**TASK BRIEF**.
Reproduce exactly, and only, the lines running from the start of the entries below to the line containing "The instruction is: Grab".

**ENTRIES PROVIDED**.
◆ ◆ ◆
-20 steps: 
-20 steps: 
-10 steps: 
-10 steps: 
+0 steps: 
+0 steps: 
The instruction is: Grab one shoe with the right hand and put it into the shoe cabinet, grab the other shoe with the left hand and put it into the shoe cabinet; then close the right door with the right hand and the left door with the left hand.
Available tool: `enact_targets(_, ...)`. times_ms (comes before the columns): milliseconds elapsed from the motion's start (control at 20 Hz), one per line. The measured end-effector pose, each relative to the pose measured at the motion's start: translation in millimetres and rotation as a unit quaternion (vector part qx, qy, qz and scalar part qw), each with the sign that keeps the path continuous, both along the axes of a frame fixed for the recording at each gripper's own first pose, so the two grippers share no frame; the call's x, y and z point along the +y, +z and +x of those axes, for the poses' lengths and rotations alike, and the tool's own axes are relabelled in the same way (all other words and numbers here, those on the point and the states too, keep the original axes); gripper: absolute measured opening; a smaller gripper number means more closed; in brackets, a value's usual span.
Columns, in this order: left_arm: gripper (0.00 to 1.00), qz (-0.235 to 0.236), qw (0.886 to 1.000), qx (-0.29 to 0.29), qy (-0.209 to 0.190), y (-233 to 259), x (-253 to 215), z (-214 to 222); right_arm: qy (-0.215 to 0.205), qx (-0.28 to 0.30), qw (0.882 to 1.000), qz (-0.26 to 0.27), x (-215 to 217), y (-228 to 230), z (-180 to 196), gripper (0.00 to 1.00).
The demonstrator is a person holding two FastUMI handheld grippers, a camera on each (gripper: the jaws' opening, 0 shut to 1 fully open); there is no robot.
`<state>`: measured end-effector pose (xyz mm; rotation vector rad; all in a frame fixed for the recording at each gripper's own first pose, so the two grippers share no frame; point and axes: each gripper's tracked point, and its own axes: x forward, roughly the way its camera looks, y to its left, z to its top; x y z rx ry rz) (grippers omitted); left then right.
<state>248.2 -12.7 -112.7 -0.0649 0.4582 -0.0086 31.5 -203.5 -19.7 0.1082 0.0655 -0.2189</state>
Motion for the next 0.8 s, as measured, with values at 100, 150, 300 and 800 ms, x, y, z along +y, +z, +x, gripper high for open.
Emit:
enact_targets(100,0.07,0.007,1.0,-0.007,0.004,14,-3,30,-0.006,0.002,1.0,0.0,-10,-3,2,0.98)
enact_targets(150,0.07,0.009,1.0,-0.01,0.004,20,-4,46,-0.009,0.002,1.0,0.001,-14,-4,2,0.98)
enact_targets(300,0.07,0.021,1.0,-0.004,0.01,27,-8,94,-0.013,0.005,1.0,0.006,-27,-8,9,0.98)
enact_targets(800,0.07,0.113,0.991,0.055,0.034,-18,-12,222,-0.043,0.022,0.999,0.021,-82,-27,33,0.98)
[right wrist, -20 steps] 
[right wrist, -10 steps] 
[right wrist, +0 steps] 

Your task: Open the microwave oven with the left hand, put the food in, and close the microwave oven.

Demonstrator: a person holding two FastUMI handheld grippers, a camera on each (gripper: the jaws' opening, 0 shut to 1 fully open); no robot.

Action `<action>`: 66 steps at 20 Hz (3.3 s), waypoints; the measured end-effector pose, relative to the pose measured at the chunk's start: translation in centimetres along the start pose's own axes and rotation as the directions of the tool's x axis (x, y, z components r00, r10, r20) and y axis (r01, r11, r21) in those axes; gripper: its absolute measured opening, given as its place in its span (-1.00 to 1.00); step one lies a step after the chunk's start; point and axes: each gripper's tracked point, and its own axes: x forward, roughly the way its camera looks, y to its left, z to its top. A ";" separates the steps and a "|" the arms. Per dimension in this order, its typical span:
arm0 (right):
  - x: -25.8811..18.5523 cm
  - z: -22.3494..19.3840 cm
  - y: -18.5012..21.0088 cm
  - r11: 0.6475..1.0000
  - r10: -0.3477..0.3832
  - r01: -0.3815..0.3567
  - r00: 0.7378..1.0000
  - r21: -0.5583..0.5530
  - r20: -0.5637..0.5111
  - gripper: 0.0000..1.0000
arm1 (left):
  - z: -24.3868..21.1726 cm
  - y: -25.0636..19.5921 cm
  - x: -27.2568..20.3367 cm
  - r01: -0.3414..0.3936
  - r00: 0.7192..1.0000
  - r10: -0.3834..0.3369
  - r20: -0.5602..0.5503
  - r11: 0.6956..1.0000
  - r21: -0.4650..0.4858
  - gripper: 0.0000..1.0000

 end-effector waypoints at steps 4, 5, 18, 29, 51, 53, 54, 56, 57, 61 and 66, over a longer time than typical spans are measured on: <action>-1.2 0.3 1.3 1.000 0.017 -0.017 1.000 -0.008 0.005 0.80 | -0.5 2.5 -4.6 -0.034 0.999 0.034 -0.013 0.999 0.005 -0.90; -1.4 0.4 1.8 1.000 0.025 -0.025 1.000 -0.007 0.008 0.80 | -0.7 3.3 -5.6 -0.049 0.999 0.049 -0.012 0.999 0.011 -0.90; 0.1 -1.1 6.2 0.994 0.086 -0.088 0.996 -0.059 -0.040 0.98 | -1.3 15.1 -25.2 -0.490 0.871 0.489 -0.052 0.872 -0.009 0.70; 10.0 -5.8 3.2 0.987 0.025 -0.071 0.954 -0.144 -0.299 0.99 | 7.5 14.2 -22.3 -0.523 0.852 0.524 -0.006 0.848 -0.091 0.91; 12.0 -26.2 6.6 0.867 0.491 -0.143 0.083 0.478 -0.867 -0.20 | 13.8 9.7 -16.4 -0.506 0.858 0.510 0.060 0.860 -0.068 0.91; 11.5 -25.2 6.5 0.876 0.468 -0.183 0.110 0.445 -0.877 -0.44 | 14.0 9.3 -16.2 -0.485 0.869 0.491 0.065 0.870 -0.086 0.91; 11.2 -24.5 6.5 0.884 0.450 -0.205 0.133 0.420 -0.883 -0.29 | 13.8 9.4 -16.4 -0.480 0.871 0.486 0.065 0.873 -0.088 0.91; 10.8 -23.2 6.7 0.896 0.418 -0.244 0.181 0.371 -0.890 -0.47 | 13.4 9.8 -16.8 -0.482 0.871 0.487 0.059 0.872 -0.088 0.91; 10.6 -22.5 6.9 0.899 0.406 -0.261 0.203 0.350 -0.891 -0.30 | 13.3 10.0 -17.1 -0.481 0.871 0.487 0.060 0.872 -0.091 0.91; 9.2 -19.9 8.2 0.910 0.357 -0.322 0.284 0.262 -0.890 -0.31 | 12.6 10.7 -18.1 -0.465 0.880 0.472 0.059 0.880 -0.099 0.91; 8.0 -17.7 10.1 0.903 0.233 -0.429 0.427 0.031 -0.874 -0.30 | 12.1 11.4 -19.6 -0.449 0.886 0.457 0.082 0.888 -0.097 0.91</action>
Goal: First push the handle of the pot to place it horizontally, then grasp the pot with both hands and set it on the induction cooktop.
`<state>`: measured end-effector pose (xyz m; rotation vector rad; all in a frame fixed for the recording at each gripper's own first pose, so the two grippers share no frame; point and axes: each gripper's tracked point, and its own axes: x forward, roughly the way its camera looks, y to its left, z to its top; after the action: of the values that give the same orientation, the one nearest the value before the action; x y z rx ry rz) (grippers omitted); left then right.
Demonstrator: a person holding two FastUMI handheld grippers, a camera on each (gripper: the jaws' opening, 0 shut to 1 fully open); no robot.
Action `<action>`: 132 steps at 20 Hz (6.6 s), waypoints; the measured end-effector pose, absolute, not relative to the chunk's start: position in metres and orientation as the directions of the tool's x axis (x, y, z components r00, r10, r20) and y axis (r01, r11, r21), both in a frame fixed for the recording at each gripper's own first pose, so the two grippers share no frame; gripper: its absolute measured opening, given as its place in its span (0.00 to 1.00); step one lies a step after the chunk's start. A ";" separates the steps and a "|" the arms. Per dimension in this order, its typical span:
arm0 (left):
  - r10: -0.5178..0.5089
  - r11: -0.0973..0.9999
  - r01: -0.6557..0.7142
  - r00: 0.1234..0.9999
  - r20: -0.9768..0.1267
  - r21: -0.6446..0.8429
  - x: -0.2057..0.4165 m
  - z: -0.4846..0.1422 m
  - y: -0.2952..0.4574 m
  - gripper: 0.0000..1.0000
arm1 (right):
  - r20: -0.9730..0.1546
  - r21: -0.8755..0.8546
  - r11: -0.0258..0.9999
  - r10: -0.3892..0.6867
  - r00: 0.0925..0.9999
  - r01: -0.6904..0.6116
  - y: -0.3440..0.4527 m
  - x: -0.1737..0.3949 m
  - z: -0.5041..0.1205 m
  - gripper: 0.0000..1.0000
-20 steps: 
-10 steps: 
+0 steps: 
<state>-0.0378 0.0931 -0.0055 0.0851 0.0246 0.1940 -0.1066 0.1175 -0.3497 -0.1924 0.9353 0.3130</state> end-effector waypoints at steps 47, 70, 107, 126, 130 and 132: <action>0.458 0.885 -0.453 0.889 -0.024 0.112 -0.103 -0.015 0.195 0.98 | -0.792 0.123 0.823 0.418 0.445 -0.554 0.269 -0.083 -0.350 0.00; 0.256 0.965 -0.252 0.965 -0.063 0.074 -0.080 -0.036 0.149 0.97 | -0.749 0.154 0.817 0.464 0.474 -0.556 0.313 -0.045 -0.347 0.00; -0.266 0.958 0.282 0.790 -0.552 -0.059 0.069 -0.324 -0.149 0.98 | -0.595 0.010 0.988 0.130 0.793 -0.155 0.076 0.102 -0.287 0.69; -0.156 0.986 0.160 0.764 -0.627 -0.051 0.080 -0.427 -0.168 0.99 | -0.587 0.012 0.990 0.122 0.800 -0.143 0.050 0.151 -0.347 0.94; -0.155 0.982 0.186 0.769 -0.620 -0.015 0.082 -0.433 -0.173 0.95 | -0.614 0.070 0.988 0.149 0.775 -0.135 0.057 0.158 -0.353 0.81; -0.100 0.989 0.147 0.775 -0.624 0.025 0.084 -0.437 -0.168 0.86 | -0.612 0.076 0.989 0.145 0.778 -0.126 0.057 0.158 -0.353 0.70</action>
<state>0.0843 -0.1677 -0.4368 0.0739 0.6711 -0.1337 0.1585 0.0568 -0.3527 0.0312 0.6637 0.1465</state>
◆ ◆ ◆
**RESPONSE**.
-20 steps: 
-20 steps: 
-10 steps: 
-10 steps: 
+0 steps: 
+0 steps: 
The instruction is: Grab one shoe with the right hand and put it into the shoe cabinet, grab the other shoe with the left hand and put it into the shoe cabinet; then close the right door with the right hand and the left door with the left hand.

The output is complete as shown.